Technique vs. emotion? Another classical myth shot to hell.

Date: 
09/20/2012
Contributor: 

Following up on yesterday's crucial, essential, you-really-should-drop-what-you're-doing-and-read-it-right-away blog entry, I've got another classical myth to puncture today:  the old canard that in music, technical skill is at odds with emotion.  We dealt with this one last year, when the press release accompanying the CD of Paul McCartney's ballet Ocean's Kingdom   contained the following whopper: 

Though the work is Paul's first ballet, he approached the project in the same way he writes all other music, driven by his heart rather than with his head and inspired by feeling  rather than specific technical knowledge.
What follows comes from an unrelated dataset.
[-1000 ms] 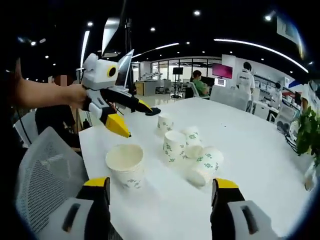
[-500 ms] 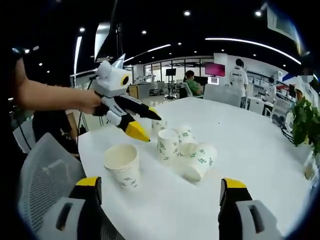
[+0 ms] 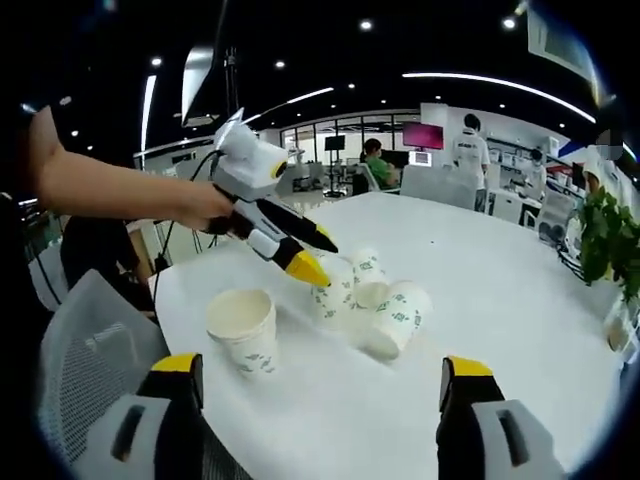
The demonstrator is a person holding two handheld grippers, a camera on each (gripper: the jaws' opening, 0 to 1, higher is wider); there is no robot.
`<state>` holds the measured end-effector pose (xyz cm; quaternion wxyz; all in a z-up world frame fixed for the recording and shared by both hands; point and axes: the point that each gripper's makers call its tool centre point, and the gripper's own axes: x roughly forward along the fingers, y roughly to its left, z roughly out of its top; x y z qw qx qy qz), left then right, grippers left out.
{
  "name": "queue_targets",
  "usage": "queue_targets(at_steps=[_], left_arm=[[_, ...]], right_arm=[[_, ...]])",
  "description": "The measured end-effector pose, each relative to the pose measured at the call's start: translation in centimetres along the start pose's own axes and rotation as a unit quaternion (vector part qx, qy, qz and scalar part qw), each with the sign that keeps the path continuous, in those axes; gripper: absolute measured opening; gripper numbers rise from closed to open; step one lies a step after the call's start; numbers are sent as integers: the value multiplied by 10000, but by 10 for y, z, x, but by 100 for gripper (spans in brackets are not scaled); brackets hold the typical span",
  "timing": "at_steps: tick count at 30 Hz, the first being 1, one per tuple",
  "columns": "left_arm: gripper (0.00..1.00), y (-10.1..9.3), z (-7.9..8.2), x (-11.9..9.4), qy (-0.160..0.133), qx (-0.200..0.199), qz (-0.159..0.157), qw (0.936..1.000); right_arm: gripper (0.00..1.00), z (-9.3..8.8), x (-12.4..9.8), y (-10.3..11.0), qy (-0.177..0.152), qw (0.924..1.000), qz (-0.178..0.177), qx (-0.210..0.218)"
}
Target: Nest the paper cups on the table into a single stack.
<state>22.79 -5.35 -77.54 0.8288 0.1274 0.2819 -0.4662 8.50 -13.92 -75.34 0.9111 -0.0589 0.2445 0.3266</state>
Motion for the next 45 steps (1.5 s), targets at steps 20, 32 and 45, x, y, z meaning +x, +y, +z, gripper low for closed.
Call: queue_targets(at_steps=[20, 32, 45], left_arm=[[37, -8, -9, 10, 361, 135, -21, 9993], [36, -4, -10, 4, 310, 183, -6, 9994], [36, -13, 5, -18, 1, 62, 19, 10000]], right_arm=[[98, -1, 0, -2, 22, 10000, -17, 61], [98, 0, 0, -2, -2, 10000, -20, 56], [95, 4, -1, -5, -123, 9998, -29, 144]])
You can imagine how my well-schooled , technically adept composer friends enjoyed that  one — which of course was easy for Sir Paul to say, since he can afford to hire arrangers and orchestrators with such specific technical knowledge as, like, knowing how to read and write music.  As for the emotional content of McCartney's ballet, let's just say it fell a few teardrops short of Swan Lake  or Romeo and Juliet.  You know, by those cold fish Tchaikovsky and Prokofiev.

Well, clearly having missed my blog on McCartney, the publicists for the new "crossover" (e.g, Andrea Bocelli, Il Divo) tenor Nathan Pacheco try to pull another fast one on us with this statement from their release on his new CD:

Having mastered the technique of singing long ago, Nathan Pacheco could go toe-to-toe with the finest operatic tenors. But for Nathan, technique is, well, just a technicality, a tool for conveying emotion.
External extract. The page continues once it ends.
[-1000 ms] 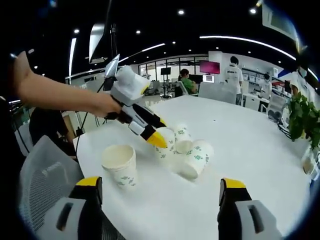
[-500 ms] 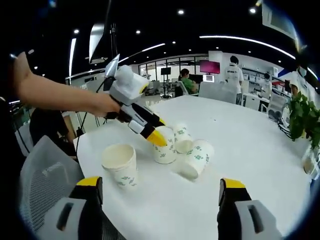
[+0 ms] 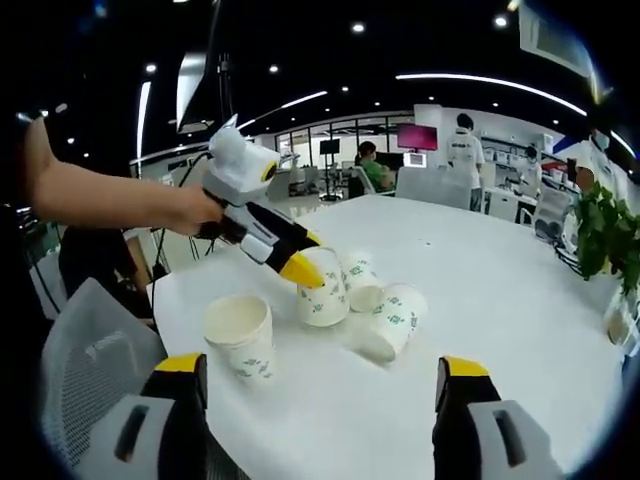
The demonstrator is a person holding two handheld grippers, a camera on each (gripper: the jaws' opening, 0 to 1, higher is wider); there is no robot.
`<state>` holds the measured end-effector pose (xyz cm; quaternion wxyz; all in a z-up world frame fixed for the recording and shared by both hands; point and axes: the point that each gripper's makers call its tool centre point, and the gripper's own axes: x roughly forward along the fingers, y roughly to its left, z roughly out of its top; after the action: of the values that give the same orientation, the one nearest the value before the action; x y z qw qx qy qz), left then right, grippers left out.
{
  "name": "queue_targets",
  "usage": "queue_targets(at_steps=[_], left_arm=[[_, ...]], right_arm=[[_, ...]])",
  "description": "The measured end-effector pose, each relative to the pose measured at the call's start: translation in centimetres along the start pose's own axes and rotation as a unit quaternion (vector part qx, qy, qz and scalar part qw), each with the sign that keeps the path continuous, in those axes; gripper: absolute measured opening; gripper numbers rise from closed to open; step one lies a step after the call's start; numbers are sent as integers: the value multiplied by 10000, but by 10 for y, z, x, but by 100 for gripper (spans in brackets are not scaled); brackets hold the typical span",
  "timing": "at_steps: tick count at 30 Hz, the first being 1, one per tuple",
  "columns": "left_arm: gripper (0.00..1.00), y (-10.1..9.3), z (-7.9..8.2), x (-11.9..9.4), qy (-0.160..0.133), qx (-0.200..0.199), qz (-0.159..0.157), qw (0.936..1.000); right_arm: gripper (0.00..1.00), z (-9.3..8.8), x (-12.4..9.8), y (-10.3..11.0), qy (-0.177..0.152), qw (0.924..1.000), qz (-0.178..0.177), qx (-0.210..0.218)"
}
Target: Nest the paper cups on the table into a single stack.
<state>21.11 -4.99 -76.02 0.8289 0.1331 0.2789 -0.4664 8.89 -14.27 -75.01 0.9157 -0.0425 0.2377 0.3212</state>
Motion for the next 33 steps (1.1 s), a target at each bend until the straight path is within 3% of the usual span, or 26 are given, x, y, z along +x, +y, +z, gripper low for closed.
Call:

Oh it is, is it?  Well, brava, bravissima  to Washington Post critic Anne Midgette for toasting this one to a crisp in today's paper.  And like  me, Ms. Midgette likes her toast dry.  So please take her listening test, in which Mr. Pacheco goes up against one of those emotionally stunted "finest operatic tenors."  Then tell me which one not only exhibits finer technique, but makes the hairs on the back of your neck stand and applaud.  And then tell me which, by contrast, is but a pimple on his rival's behind.  We report, you decide.  Oh wait...that slogan's taken.

Comments

Sir Paul

I remember the gushing reception of the "Liverpool Oratorio" making Ned Rorem pull out his few remaining hairs.  Nobody's going to deny that Sir Paul is an icon of 20th C. music and a brilliant melodist.... but there is an implicit dissing of that 'specific technical knowledge', isnt there? 

Yes there is.  What

Yes there is.  What nonsense.  Technique isn't confining, it's liberating.